Summary
Highlights
Valerie Alexander begins by asking the audience to visualize three scenarios, then challenges their mental images, revealing how our brains create images based on what is familiar. She explains that encountering the unfamiliar triggers a stress response in the amygdala, a primal part of the brain, leading to cortisol release and a 'fight-or-flight' reaction. This instinctive response, while once crucial for survival, now causes stress in modern social situations when we encounter the unexpected.

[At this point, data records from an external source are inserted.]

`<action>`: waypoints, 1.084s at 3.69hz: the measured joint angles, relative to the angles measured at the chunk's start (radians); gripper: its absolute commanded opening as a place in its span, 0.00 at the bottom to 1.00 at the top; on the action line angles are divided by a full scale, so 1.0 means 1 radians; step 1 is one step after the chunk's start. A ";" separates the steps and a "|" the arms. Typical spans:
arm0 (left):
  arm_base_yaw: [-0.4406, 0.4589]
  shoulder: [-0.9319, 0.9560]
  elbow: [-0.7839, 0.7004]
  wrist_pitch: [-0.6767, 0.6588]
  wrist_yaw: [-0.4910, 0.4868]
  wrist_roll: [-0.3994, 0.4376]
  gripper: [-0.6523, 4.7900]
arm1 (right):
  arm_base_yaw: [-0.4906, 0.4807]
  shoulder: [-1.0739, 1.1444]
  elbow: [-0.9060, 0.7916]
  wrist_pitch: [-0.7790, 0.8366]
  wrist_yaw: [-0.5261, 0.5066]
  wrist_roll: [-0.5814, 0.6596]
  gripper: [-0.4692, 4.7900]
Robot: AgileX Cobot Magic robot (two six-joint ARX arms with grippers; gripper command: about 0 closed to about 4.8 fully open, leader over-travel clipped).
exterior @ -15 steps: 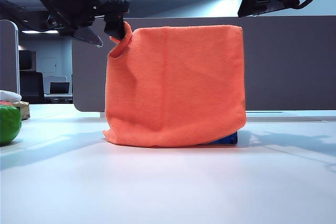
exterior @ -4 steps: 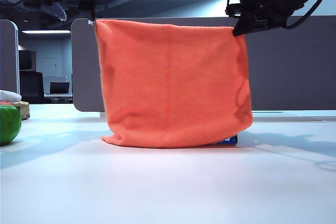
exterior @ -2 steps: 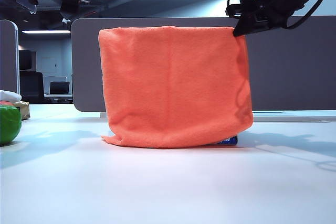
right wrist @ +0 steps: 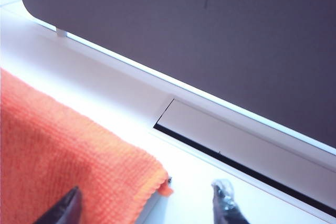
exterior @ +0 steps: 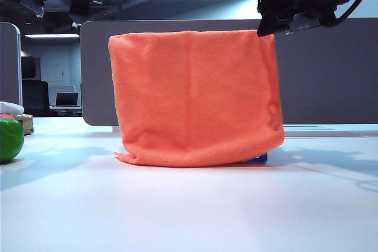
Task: Pick up the cloth from the table and use it to cover the mirror.
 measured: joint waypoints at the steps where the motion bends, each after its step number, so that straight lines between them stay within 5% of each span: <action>1: 0.000 0.000 0.000 0.000 0.019 0.000 0.59 | 0.000 -0.028 0.000 0.007 0.067 -0.005 0.39; 2: 0.024 -0.069 0.000 -0.102 0.048 -0.121 0.49 | -0.002 -0.110 0.000 -0.043 0.387 -0.057 0.31; 4: 0.027 -0.140 0.000 -0.120 0.058 -0.136 0.11 | -0.007 -0.196 0.000 -0.092 0.397 -0.057 0.08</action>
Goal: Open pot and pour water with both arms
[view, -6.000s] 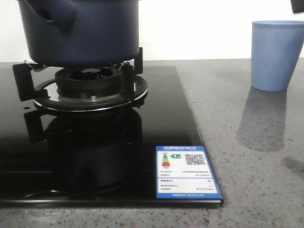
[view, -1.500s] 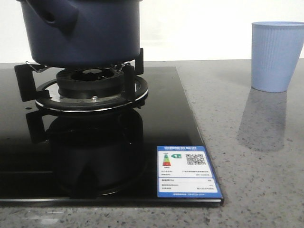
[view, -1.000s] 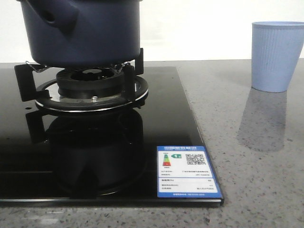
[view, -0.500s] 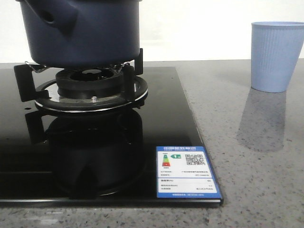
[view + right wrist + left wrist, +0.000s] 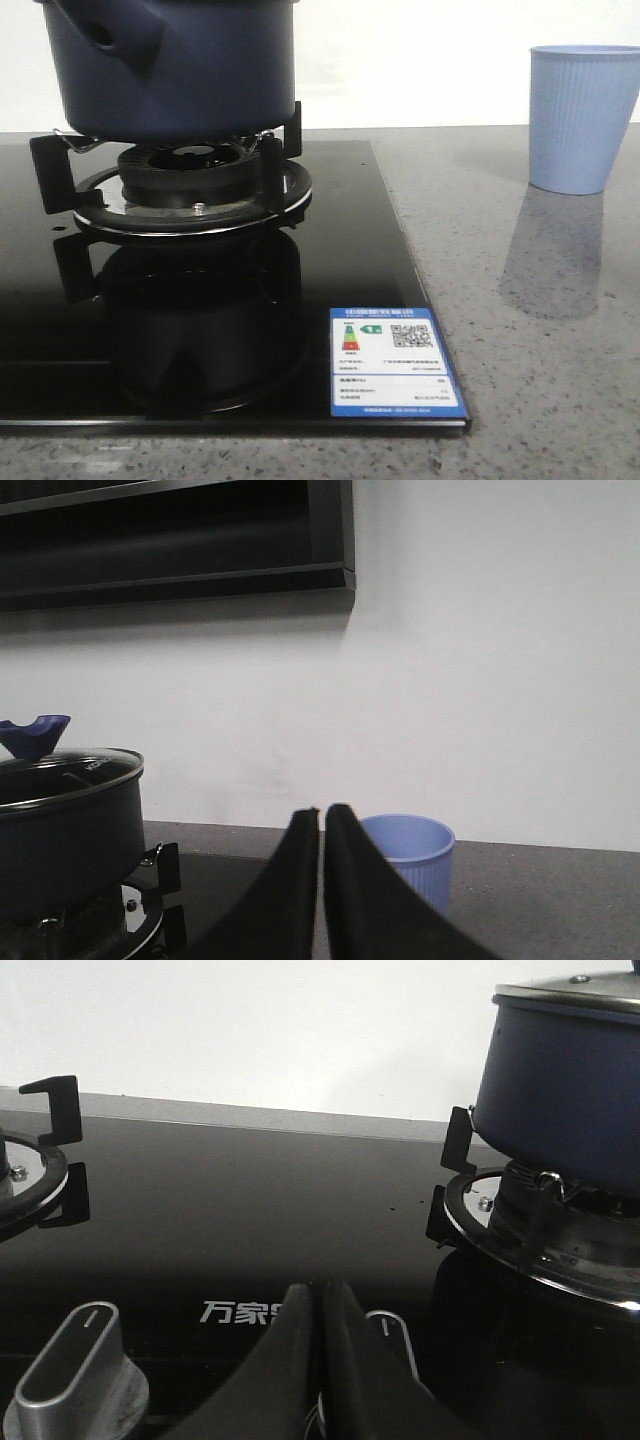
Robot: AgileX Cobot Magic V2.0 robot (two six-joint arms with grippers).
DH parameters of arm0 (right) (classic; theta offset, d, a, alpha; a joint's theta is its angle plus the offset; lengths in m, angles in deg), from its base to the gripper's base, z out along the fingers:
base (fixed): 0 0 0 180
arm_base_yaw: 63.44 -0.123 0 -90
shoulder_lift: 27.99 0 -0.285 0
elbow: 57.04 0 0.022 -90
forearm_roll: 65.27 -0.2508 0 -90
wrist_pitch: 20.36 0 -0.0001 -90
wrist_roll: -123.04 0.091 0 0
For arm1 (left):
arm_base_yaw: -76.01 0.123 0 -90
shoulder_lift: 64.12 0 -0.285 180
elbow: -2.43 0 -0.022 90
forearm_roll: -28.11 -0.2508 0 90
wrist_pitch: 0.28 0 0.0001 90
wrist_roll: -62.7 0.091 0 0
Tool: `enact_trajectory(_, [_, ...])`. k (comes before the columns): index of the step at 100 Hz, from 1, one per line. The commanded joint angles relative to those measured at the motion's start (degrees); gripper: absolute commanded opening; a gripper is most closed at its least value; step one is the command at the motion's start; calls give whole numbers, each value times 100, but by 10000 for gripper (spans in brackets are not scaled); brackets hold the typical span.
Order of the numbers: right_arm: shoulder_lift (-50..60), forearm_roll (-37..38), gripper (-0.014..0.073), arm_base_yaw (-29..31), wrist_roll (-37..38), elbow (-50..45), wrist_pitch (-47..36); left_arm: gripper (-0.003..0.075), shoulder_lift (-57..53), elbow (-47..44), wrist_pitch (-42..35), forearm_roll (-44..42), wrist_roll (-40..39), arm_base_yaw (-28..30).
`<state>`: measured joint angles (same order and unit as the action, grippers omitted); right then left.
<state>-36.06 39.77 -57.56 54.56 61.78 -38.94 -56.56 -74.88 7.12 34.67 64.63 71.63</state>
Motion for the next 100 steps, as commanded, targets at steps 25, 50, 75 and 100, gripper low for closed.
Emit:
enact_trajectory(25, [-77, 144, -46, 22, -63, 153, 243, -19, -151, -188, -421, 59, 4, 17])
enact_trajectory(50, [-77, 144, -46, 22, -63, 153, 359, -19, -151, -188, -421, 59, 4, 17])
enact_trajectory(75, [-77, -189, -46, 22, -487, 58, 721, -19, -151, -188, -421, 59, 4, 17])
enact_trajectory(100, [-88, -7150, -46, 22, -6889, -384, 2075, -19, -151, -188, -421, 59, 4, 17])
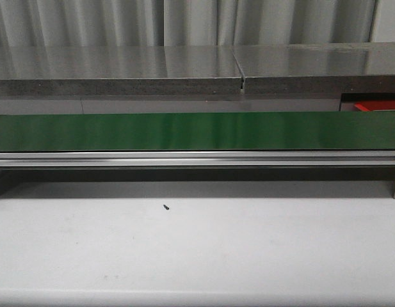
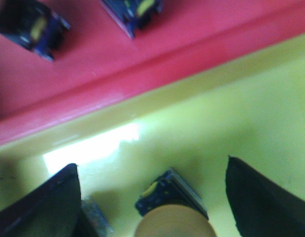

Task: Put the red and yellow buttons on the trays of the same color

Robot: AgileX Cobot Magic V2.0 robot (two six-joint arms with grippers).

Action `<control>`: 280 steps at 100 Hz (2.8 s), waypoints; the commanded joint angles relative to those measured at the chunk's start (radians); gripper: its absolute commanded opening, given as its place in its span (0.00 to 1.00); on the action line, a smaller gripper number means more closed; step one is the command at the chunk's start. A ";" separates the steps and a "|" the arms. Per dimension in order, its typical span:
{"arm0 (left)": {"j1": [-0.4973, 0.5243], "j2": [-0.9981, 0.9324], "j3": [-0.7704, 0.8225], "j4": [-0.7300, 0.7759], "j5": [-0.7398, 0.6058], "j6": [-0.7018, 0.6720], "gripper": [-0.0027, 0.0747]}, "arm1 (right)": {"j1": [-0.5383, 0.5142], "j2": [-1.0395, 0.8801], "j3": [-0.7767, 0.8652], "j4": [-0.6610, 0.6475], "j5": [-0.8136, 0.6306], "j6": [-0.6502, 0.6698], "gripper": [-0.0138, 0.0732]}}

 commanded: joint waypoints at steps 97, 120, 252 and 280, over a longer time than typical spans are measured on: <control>-0.008 0.006 -0.026 -0.025 -0.068 -0.003 0.01 | 0.565 -0.922 0.602 0.045 -0.328 -0.115 0.64; -0.008 0.006 -0.026 -0.025 -0.068 -0.003 0.01 | 0.565 -1.152 0.754 0.046 -0.318 -0.115 0.24; -0.008 0.137 -0.150 -0.008 -0.052 -0.110 0.31 | 0.565 -1.297 0.798 0.046 -0.293 -0.115 0.08; -0.008 0.298 -0.295 0.048 -0.047 -0.110 0.89 | 0.565 -1.297 0.798 0.046 -0.293 -0.115 0.08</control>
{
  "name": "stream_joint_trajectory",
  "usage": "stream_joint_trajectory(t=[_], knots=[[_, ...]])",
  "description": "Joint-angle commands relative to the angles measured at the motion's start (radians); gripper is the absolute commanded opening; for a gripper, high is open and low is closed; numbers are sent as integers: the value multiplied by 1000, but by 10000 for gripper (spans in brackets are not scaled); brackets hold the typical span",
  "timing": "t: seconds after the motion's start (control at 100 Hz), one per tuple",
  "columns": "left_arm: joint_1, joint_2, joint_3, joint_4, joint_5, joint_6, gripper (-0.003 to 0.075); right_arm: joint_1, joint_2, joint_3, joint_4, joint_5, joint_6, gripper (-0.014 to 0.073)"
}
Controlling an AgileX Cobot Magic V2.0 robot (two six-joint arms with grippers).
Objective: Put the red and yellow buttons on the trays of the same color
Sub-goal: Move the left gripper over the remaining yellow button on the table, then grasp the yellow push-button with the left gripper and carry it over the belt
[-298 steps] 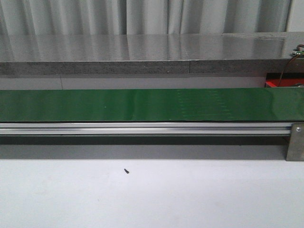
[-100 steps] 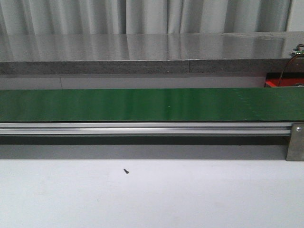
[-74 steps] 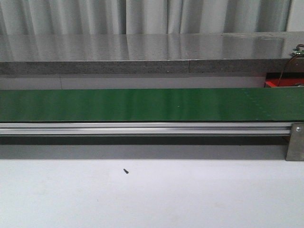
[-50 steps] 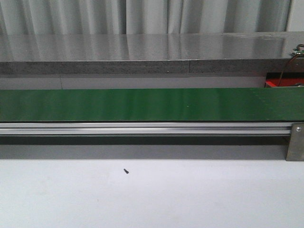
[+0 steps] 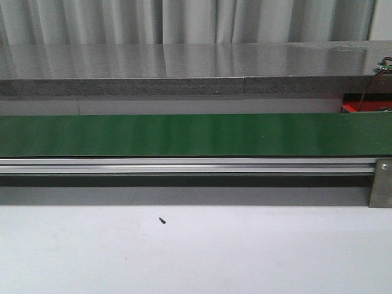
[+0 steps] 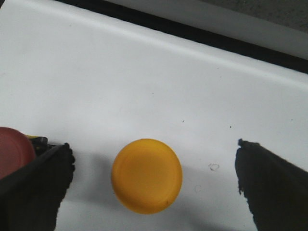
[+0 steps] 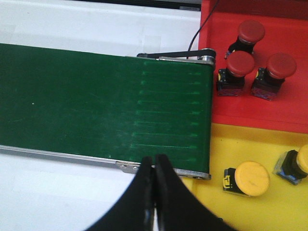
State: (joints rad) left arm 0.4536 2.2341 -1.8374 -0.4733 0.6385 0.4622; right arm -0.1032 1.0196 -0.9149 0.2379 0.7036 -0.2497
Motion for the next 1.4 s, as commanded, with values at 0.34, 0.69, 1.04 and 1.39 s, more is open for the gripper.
stream_joint_trajectory(t=[0.34, 0.69, 1.04, 1.39], knots=[[-5, -22, -33, -29, -55, -26, 605, -1, -15, -32, 12, -56, -3, -68], [-5, -22, -33, -31, -79, -26, 330, -1, -15, -32, 12, -56, -3, -68], [-5, -65, -109, -31, 20, -26, 59, -1, -15, -32, 12, -56, -3, -68], [-14, -277, -118, -79, 169, -21, 43, -1, -15, -32, 12, -56, -3, -68]])
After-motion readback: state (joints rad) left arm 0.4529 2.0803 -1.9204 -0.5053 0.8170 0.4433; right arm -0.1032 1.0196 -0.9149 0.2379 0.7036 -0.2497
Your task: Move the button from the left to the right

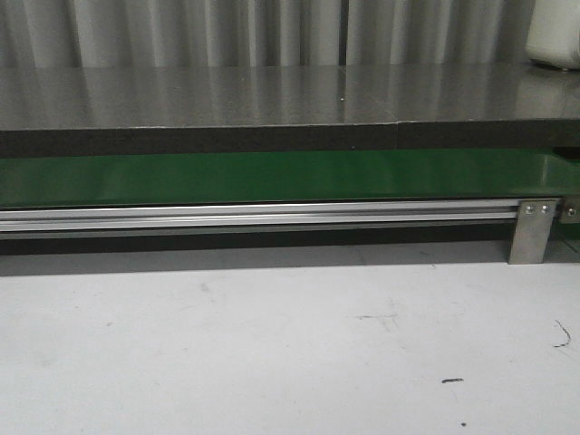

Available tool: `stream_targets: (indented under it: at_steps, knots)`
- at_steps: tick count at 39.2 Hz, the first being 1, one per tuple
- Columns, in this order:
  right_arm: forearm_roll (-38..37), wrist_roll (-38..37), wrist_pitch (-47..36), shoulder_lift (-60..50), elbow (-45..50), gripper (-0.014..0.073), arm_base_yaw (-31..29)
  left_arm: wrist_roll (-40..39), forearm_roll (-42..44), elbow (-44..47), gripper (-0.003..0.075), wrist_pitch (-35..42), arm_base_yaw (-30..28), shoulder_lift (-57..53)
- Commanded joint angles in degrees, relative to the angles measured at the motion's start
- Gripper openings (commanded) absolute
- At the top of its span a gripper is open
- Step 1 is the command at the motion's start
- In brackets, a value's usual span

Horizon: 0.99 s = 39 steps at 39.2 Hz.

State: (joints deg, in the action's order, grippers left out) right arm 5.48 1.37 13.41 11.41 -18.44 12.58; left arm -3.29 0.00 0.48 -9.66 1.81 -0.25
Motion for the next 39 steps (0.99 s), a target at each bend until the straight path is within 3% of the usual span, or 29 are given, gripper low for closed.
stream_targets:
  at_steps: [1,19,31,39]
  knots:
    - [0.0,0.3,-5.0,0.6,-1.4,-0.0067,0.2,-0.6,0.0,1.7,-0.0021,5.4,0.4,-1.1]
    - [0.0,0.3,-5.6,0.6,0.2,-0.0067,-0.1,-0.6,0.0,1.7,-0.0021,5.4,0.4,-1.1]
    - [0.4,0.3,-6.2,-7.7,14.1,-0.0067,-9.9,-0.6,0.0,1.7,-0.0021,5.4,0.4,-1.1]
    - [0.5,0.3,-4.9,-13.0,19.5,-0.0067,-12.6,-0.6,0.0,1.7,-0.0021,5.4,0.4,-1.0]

Alexander shares an anecdote about a potential male investor who hesitated to use the phrase 'ping me' due to fear of misinterpretation in the current climate of inappropriate behavior towards women in tech. She highlights the irony of simultaneously being seen as a 'highly dangerous' female CEO and 'invisible' to other investors due to age. She stresses the importance of not attacking allies who are willing to examine their behavior and how unexamined behavior is a major stumbling block to true equality.
Alexander urges men to examine their behavior when working with female colleagues by asking themselves if they would act the same way with a male colleague. She also points out that women contribute to these issues by taking on tasks that are not their responsibility, often rationalizing it as 'easier.' This leads to burnout and a lack of women in leadership roles, as no one examines these patterns of behavior.
She illustrates the danger of unexamined behavior with an example from her early career as a securities lawyer, where female attorneys were implicitly expected to handle administrative tasks that male attorneys were not. This illustrates how people can believe they are treating everyone equally while, in reality, they are not. The human brain's primal amygdala reacts to the unexpected, flooding the system with stress hormones and leading to potentially biased decisions.
Alexander explains that while we cannot change our innate primal brain responses, we can consciously change what's 'outside our brains' to make the unexpected expected. She offers three strategies: visualizing situations and being open to different possibilities, having the courage to examine our own behavior when encountering the unexpected, and consciously exposing ourselves and others to what is currently unexpected but doesn't need to be. She emphasizes that normalizing diversity, for example, a black president, makes it expected, ultimately working towards greater equality.
She concludes with another visualization exercise, aiming to demonstrate how the audience's mental images might have shifted. She reveals that she uses these brain exercises in investor meetings to encourage self-examination before presenting her company, which features a black CFO, gay married founders, and a female CEO (herself), thereby intentionally making the 'unexpected' become 'expected'.